The crystal structure of acetylcholinesterase revealed that the active site, constituted by a catalytic triad and a so-called anionic subsite, is located at the bottom of a deep and narrow gorge. The anionic subsite recognizes the quaternary ammonium group of the substrate, while the catalytic triad, formed by Glu327, His440, and Ser200, is responsible for hydrolysis of the substrate. At the entrance of gorge, there is allosteric site called the peripheral anionic site. And residues Trp84 and Trp279 play key roles in catalytic and peripheral anionic sites, respectively. The presence of a strong electrostatic dipole directed toward the bottom of the gorge has been elucidated.

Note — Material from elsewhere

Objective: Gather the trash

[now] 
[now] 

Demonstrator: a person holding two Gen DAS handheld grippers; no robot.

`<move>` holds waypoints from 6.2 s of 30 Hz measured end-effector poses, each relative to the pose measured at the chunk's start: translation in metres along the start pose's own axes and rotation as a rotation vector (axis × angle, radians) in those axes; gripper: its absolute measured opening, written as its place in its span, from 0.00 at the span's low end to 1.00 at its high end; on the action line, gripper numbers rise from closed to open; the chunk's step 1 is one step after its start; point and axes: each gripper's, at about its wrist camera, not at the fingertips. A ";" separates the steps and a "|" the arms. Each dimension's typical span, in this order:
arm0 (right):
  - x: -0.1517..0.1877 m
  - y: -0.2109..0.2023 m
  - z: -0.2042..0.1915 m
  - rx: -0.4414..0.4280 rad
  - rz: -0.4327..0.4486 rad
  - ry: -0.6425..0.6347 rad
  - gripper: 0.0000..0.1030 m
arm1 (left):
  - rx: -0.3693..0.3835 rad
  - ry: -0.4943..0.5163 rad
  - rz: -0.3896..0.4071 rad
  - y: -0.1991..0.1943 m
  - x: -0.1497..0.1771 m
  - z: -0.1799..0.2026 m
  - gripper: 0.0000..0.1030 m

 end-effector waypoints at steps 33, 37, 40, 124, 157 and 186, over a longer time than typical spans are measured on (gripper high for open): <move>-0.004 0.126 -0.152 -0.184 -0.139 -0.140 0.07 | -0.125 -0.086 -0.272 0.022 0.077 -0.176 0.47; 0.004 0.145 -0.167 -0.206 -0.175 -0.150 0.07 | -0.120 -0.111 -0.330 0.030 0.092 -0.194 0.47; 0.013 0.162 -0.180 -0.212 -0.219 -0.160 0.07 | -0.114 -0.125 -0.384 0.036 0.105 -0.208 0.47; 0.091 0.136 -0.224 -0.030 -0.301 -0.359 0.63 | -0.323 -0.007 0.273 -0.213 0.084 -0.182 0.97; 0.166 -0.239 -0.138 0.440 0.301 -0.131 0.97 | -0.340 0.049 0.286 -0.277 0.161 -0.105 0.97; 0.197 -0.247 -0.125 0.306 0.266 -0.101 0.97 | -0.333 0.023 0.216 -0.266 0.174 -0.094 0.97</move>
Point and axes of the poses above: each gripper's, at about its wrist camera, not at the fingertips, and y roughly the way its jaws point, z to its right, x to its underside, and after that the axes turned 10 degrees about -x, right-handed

Such a dipole should be unfavorable to the clearance of the cationic product choline, with an apparent contrast to the high catalytic rate of the enzyme. The opening of a back door at the bottom of the catalytic pocket is a likely alternative for release of products, but this hypothesis is still an object under great controversy. X-ray crystallograpgy and chemical modification studies on the dimensions of the active center gorge will promote the elucidation for molecular basis of the specificity of binding ligands. And the site-directed mutagenesis could play an instrumental role in identifying amino acid residues essential for steric structure and enzymic function.